## Your objective
From the records below, please repeat exactly the line that has "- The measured", the line that has "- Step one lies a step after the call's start", and every line between them, and nothing else.

^^^^^^^^^^^^^^^^

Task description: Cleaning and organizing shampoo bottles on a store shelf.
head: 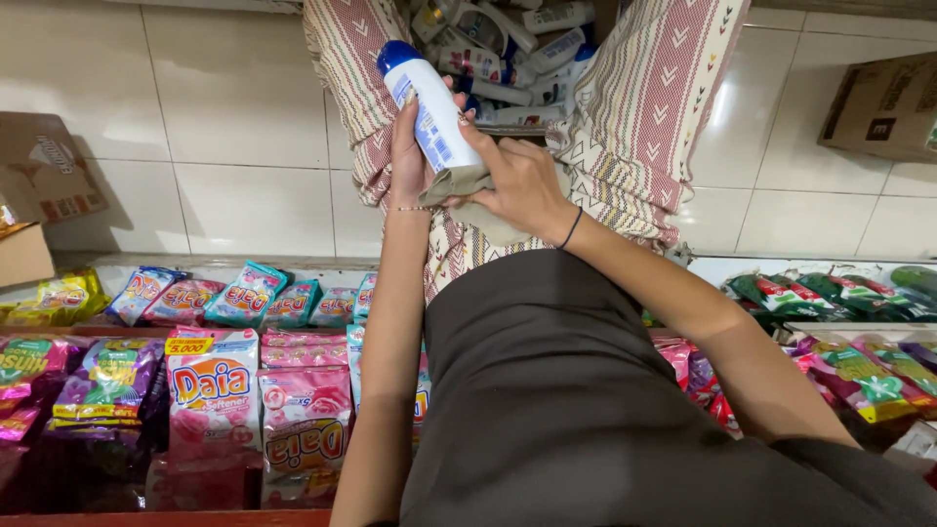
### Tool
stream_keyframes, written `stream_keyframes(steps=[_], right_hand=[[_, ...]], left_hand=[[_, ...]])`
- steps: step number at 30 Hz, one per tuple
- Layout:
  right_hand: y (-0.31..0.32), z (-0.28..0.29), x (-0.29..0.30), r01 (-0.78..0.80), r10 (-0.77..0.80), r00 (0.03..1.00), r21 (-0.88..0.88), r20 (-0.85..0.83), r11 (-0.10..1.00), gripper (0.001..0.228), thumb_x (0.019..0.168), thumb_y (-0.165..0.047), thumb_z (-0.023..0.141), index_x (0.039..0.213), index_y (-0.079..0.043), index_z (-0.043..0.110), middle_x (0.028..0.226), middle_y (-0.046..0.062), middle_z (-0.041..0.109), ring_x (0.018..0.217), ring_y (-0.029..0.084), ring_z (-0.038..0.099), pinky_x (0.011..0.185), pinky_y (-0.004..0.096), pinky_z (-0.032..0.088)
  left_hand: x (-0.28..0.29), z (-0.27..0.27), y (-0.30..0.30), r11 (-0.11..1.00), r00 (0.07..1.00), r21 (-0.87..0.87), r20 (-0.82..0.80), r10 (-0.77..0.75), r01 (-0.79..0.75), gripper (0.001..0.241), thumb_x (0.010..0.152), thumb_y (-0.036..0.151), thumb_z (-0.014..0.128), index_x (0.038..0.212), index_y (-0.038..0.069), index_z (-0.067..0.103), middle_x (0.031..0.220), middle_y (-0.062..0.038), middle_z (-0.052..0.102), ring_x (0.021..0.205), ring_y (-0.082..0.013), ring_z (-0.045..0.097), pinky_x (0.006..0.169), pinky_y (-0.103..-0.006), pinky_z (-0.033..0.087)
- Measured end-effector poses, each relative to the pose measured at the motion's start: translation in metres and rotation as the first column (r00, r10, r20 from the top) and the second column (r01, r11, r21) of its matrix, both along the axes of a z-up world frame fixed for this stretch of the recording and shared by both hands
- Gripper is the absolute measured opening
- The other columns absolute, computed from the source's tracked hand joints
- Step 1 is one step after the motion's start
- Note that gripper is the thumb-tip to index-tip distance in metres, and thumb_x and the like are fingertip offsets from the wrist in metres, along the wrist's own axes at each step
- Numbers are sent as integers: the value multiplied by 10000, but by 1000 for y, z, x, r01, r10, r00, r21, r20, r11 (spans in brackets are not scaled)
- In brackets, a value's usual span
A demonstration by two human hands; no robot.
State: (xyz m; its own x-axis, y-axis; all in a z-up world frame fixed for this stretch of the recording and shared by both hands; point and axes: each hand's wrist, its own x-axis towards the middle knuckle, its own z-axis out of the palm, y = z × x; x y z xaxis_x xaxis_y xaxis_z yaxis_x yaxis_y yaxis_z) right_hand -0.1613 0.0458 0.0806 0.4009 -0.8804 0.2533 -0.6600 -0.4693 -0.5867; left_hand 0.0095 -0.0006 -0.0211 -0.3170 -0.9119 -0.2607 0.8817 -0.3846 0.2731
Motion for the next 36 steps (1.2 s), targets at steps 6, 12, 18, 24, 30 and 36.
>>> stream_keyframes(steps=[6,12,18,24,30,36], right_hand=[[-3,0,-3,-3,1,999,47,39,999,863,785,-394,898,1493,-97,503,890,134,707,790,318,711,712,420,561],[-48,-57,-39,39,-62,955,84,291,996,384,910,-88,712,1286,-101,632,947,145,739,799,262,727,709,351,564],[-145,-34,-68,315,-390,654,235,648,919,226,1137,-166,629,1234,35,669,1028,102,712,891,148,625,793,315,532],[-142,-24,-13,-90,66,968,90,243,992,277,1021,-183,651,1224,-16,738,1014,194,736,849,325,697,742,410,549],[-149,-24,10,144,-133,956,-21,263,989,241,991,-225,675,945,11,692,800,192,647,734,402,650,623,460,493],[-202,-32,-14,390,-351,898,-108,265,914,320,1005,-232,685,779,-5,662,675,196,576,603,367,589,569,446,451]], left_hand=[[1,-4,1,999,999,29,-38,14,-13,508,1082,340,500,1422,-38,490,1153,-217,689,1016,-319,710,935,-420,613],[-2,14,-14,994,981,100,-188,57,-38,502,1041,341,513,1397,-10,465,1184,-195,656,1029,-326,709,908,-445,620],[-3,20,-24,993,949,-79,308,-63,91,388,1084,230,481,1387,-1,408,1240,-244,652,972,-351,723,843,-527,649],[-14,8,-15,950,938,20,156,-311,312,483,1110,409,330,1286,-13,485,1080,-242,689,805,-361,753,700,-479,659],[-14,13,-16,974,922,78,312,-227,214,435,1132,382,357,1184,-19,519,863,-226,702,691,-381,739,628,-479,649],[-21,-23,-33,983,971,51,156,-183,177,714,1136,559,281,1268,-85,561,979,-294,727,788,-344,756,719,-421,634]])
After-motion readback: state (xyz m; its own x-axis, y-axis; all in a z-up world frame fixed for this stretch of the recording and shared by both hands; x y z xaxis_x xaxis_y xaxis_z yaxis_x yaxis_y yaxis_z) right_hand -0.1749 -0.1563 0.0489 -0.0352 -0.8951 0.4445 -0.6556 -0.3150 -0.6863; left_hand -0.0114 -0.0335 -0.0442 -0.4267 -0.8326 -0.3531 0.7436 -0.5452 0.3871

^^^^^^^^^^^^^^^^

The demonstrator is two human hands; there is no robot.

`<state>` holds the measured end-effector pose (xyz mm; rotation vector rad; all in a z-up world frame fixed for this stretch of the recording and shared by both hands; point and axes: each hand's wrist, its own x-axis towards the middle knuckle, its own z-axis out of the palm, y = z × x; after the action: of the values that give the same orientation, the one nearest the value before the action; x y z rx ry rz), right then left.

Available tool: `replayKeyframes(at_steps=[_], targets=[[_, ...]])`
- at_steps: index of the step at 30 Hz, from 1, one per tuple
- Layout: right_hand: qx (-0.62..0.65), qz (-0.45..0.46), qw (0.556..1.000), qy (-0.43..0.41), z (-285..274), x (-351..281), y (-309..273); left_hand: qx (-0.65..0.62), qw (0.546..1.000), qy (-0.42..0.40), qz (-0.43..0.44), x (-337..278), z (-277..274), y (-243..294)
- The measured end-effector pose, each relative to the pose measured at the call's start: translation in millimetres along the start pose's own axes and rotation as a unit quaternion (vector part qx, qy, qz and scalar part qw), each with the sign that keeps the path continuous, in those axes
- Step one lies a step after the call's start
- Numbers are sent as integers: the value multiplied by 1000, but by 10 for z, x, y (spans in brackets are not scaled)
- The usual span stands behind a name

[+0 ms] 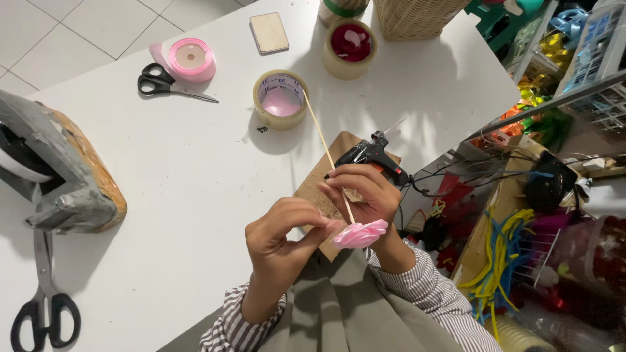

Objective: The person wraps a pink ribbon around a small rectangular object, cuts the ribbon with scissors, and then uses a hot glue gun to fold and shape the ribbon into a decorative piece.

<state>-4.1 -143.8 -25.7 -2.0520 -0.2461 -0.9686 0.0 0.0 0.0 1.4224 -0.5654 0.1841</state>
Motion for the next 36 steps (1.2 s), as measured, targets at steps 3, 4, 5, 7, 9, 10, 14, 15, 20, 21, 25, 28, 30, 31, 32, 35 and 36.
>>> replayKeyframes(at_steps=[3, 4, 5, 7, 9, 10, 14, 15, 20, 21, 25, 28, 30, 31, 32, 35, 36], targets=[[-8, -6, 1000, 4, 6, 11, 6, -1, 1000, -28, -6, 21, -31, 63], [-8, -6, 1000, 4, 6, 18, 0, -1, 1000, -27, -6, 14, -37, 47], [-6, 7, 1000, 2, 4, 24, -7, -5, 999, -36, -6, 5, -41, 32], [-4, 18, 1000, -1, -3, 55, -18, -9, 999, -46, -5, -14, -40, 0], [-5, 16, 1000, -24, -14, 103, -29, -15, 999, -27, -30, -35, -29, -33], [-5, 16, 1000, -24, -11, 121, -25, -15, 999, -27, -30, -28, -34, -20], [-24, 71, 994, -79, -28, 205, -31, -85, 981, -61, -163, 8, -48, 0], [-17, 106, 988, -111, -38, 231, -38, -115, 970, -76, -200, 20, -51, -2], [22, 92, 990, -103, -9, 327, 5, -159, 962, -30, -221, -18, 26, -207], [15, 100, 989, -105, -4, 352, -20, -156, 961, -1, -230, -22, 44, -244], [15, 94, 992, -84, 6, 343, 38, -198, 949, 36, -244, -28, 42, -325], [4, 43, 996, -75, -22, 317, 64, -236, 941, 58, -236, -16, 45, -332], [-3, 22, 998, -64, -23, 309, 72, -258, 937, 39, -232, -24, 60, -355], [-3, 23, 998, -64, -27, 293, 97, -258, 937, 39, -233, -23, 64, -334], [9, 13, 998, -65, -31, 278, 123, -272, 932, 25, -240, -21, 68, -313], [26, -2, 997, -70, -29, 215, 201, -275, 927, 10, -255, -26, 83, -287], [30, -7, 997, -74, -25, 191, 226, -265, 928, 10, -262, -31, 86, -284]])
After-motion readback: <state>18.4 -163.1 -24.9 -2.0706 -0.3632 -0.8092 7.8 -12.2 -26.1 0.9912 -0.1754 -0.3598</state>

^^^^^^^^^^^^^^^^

## Response to this task
- The measured end-effector pose, each relative to the pose measured at the call's start: translation in millimetres along the start pose's own axes and rotation as a unit quaternion (vector part qx, qy, qz and scalar part qw), each with the sign that keeps the path continuous, in those axes
- Step one lies a step after the call's start

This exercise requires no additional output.